◆ **PROBLEM DESCRIPTION**: Starting at the line containing "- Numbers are" and ending at the line containing "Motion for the", print every line of the material below exactly, both ends included, and stop there.

=== Section Start ===

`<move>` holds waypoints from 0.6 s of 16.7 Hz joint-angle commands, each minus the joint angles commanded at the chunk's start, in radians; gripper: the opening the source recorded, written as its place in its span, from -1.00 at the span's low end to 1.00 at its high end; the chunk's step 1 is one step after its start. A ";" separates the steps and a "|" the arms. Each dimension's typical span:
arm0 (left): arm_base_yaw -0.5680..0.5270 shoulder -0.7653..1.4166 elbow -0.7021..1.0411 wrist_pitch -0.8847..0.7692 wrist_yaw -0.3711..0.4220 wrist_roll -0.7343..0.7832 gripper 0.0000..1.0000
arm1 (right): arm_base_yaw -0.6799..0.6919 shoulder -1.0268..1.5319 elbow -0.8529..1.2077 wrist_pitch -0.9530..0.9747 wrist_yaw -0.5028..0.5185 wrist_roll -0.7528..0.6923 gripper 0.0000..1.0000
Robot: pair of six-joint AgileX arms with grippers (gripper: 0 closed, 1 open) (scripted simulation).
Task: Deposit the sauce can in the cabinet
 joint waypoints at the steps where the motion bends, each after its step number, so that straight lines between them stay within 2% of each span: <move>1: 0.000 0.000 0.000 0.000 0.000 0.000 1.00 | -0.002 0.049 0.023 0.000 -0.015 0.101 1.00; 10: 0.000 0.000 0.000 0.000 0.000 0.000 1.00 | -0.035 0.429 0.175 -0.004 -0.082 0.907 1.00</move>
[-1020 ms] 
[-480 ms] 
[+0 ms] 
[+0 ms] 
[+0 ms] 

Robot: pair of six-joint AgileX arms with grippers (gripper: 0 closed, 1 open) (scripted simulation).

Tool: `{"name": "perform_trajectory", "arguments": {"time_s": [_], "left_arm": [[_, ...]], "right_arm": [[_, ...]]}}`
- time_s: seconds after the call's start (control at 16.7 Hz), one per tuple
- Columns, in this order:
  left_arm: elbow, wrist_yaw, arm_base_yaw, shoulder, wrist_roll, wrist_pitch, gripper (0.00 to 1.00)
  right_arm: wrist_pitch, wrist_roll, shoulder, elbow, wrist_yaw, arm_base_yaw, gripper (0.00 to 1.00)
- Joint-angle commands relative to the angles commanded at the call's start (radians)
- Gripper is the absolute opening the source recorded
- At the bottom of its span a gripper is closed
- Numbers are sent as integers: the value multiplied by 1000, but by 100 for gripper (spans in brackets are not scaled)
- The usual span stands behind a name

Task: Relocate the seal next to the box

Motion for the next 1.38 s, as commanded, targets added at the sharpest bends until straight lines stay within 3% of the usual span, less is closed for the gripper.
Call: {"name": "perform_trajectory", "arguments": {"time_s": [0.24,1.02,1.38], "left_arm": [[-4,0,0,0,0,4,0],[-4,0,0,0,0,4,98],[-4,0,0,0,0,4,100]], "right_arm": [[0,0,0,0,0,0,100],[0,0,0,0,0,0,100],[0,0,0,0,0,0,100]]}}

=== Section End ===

◆ **ANSWER SECTION**:
- Numbers are sent as integers: the value multiplied by 1000, but by 100 for gripper (spans in brackets are not scaled)
- The usual span stands behind a name

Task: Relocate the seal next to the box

Motion for the next 1.38 s, as commanded, targets added at the sharpest bends until straight lines stay within 3% of the usual span, less is closed for the gripper.

The exercise requires no additional answer.